# Hair Algae



## LiLGuppyGal181 (Feb 14, 2006)

whats the best way to get rid of it?? (I also have spot algae on my acrylic but that doesnt worry me as much) I cant afford to gut my plants and start over, and I dont want anything that will hurt my fish, snails, or shrimp. suggestions? Ill check my paramaters and poast them when I get a chance, is there anything specifically yall want/ need to know to help?
thanks!
Laura


----------



## John N. (Dec 11, 2005)

In most cases I read, it seems like the primary cause of hair algae is too much light on for too long. That's what I assume the case here to be. 

Remove all of the hair algae you can from the tank
Reduce lighting by an hour
Dose ferts accordingly
Increase CO2

That's the basic gist of it all.
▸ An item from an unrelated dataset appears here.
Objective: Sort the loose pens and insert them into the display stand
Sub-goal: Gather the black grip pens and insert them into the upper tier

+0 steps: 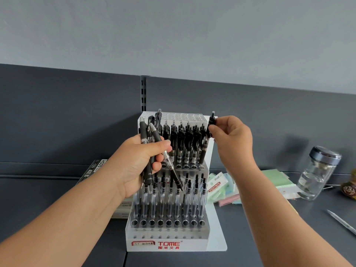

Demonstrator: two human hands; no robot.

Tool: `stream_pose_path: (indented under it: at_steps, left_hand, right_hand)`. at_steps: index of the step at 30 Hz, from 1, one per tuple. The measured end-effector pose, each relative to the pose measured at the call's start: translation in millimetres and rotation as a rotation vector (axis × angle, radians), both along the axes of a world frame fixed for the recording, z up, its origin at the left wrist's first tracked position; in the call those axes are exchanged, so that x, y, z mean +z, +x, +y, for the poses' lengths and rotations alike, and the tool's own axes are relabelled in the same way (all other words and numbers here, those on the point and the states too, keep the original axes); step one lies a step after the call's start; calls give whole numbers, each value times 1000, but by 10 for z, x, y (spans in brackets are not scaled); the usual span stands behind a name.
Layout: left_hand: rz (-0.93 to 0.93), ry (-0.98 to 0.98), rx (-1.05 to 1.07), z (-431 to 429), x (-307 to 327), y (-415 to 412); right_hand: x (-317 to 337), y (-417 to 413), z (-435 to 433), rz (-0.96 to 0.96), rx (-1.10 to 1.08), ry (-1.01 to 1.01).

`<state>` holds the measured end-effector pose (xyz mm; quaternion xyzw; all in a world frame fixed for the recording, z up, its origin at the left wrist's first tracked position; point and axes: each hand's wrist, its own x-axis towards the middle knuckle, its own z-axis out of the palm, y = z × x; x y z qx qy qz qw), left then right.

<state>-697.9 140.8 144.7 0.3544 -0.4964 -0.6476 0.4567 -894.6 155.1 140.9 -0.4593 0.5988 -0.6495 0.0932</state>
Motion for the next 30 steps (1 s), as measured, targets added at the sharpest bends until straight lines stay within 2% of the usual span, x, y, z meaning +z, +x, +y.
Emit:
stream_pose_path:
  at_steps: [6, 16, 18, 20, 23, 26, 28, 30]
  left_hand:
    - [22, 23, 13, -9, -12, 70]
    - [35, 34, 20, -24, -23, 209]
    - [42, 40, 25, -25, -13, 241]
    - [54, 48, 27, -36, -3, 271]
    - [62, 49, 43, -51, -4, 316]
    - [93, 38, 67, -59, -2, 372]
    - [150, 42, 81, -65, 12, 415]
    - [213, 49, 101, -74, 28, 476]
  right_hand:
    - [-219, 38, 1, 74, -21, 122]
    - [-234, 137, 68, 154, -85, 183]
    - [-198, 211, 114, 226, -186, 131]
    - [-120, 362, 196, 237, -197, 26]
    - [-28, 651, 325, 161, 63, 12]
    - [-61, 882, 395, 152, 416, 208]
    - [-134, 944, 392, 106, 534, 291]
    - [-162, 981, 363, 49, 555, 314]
Works for me.

-John N.


----------



## Shrimp&Snails (Mar 27, 2006)

If using ferts make sure they are snail and shrimp safe.


----------



## trenac (Jul 16, 2004)

_How our your plants growing_?... When I had hair algae my tank was lacking nitrates. If you do not have enough N03 then algae can take hold because of the lack of plant growth.

When you post your water parameters that will help us out and also knowing more about your tank setup will help.


----------